The desk I’ve chosen at Gladstone’s Library looks out on more books than I could read in a decade. Titles glint up at me in gold. Marbled edged pages glow. I’m supposed to be editing my own words. I’ve printed the manuscript and slashed through it with a biro. Now, I’m in the process of transcribing those edits to the digital version. But every now and then, I’m overcome. Itchy-fingered, I reach over to the shelf. There are so many tempting nibbles of fact. 

What follows are some of the more curious delights. 

The Smaller British Birds, H.G. and H.B. Adams 

Bird names:

Red-backed Shrike






Ortolan Bunting 

Ortolans eat rapidly, but will not eat enough to fatten. To fatten your Ortolan you must keep it in a small dark cage with only a small window.

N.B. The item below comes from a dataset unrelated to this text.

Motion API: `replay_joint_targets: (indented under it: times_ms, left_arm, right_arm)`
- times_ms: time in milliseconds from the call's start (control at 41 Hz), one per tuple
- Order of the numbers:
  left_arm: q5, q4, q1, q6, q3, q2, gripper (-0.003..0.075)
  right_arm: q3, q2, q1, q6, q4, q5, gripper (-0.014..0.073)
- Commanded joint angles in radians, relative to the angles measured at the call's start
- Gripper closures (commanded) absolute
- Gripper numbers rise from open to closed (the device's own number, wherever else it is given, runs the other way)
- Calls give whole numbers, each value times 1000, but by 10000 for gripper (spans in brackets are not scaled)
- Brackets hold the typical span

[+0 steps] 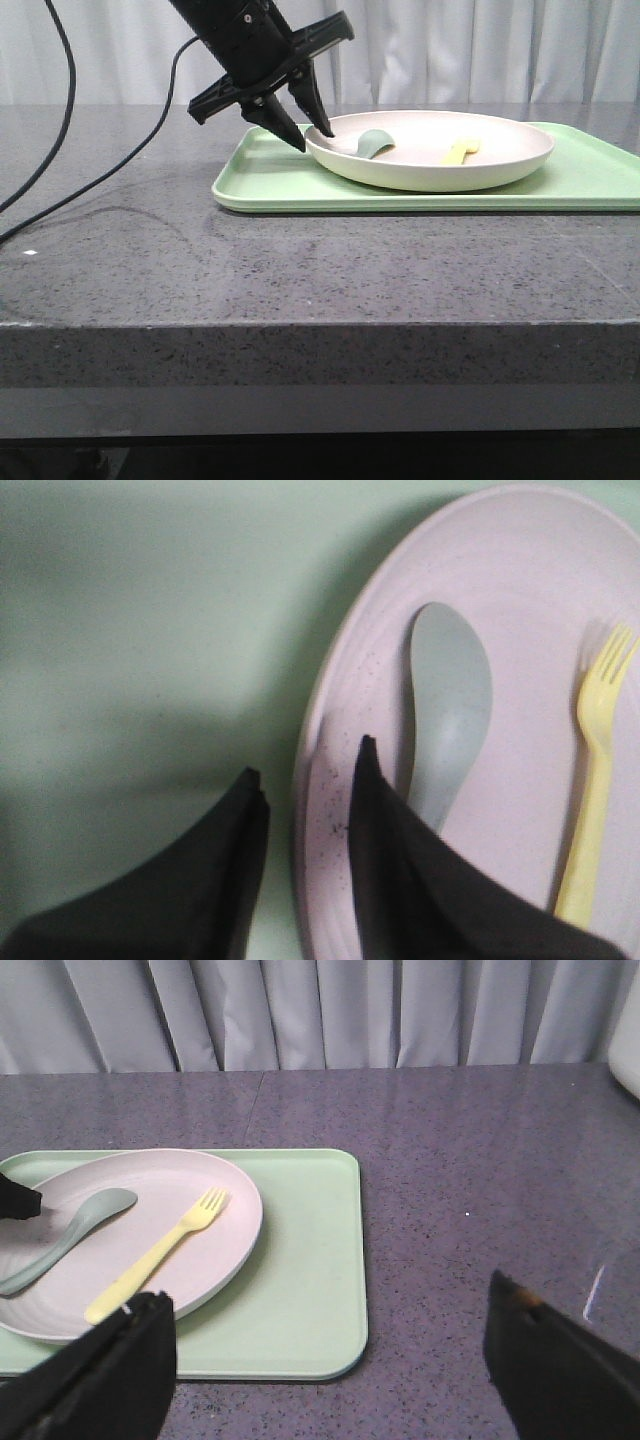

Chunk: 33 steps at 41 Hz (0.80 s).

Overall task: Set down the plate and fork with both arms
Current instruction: 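Open the left gripper and raise it away from the plate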

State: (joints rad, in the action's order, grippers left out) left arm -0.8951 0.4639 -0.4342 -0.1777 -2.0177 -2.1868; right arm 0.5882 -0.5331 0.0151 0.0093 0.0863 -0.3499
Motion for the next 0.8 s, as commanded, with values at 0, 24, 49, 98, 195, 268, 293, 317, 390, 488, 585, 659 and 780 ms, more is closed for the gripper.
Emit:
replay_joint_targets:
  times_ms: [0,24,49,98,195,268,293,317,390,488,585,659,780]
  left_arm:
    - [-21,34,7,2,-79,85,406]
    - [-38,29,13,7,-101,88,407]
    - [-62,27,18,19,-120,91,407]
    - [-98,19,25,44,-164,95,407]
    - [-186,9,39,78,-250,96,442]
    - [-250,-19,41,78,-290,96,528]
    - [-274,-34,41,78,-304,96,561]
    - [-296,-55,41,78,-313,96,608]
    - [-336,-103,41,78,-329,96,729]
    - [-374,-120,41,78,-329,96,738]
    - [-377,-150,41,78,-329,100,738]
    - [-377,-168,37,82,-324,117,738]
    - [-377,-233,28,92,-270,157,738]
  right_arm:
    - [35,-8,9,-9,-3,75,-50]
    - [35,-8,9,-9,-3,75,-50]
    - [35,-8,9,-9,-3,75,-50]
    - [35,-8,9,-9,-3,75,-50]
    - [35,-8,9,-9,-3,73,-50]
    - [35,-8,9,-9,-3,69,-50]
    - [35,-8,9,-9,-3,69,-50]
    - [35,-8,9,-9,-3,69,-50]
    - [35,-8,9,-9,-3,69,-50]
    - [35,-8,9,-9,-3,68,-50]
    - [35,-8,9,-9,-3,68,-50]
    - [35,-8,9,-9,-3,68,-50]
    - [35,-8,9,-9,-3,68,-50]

When a lantern is lifted to the window, it will believe it is sunrise and eat. After two hours in the dark, it will sleep, and the process can be repeated. ‘Ortolans thus treated become like little balls of fat in two days.’ It can then be cooked in the Italian manner. 

The Haunted Homes and Family Legends of Great Britain, John H. Ingram, 1886 

Ghosts names:

Devil Byron

Captain German Wheatcroft, of the 6th (Inniskilling) Dragoons

Henry Jacob

The Glasgow Hell Club


Dame Children 

One day, the brother of a Mrs. R— came to visit her in her home. He had returned from a day’s shooting and was impatient for his dinner. He began to call out that he was famished. Mrs. R— turned from her bed chamber to attend to him. But as she turned, she saw a ghostly woman standing in her doorway, the words Dame Children floating in phosphorus light. Mrs. R— was understandably startled. But again, her brother called out for his dinner. So, Mrs. R— screwed up her eyes and charged through the apparition. The account does not detail what she served her brother. 

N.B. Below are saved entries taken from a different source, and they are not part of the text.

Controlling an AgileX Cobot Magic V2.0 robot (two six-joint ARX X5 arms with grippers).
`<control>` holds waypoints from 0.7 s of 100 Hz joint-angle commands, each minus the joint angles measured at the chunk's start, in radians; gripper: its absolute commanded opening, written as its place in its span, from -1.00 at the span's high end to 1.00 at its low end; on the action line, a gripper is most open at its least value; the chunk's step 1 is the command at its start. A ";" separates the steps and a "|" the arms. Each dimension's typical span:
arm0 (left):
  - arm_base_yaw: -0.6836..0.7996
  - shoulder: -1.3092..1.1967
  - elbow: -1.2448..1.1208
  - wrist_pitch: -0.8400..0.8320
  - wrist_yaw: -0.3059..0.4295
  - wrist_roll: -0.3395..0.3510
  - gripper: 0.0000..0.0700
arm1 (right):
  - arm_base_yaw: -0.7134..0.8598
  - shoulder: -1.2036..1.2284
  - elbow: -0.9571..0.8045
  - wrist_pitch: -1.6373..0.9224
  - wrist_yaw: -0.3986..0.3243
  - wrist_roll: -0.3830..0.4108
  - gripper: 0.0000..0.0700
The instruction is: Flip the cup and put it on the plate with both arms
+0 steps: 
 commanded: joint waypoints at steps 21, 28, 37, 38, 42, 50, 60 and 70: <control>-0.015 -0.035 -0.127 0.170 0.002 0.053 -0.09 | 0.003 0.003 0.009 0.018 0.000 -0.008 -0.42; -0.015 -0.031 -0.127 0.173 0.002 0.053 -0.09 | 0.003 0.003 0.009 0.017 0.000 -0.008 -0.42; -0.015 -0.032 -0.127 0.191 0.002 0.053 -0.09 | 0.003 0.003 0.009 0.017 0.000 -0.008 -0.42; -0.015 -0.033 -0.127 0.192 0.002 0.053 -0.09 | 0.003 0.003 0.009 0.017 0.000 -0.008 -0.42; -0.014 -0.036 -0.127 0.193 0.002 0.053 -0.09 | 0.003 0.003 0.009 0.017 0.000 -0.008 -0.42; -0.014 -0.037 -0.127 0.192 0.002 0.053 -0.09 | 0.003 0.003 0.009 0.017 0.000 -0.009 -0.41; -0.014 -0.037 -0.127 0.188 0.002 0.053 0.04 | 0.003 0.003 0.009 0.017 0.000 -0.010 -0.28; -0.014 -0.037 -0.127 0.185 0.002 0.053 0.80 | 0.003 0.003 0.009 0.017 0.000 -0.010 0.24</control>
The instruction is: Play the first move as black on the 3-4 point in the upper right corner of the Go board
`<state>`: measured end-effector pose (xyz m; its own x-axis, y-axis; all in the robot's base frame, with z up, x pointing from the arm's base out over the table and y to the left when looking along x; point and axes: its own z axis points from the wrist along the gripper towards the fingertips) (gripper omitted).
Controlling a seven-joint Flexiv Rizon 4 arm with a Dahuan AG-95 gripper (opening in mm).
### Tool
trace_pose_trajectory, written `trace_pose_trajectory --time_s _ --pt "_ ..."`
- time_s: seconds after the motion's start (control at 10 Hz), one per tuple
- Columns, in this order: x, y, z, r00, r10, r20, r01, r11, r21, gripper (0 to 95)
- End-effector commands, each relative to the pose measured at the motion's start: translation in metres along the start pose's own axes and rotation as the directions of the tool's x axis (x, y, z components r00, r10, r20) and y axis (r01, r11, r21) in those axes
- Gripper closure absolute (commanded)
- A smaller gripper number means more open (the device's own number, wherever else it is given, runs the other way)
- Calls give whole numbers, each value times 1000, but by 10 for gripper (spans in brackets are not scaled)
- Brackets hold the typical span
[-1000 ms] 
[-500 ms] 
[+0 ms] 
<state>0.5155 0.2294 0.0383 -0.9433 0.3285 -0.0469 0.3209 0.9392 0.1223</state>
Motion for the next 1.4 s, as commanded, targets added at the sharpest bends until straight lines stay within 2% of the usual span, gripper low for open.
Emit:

Suggestions to Mothers on the Management of Their Children, A Mother, 1886 

Types of Milk:

Cow’s Milk

The Cream and Milk Food

Artificial Human Milk

Swiss Milk

Peptonised Milk

Ass’s Milk

Koumiss (Fermented Mare’s Milk)

Goat’s Milk

Artificial Ass’s Milk 

To make Artificial Ass’s Milk, you will need— six snails from a vineyard, three ounces of hartshorn shavings, three ounces of pearl barley, two pounds of distilled water. Boil until you have one pound of strained decoction. ‘The separator used from time immemorial has been the fourth stomach of the young calf.’ Add one fluid ounce of syrup of maidenhair. Mix. 

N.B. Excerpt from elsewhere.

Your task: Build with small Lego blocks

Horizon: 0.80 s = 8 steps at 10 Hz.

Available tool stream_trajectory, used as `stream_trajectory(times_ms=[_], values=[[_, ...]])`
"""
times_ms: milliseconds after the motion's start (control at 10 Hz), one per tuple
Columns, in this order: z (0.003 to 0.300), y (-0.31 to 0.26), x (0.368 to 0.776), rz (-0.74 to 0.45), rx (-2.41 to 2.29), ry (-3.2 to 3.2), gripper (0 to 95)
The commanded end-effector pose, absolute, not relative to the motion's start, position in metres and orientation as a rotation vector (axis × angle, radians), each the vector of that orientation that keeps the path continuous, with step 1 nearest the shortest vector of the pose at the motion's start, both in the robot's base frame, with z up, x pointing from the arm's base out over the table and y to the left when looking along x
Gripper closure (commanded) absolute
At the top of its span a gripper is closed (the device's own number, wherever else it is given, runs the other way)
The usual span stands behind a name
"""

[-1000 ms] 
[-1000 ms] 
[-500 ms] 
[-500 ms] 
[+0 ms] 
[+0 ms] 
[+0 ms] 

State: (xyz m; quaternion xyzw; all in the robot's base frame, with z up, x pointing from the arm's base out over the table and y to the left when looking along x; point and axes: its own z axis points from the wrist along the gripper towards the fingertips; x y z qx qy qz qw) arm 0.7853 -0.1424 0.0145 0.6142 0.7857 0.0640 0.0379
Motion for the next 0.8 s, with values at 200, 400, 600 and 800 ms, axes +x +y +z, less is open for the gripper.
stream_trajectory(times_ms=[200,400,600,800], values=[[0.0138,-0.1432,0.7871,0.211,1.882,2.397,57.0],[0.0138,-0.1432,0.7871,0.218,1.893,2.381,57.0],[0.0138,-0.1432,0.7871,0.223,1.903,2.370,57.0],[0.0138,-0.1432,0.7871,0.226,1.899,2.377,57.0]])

Crystal Gazing, Northcote W. Thomas, 1905 

Devices for Seeing Visions:

A piece of white paper

A black stone mirror

A candle flame seen through an egg-shaped crystal

A drop of human blood

Badger blood seen by moonlight

A crystal of the bigness of a small orange 

Magic mirror care – ‘The mirror is only to be handled by its owner or the magnetisms will be mixed; others may look at it in a box.’ Mirrors should be cleaned with soapsuds and polished with velvet. Do not expose it to direct sunlight.  

I do not know if or how any of these details will make it into a story or novel. Perhaps they won’t. Perhaps they’ll end up in yours. 

The pile of edits awaits at the end of the desk. I must be off to work.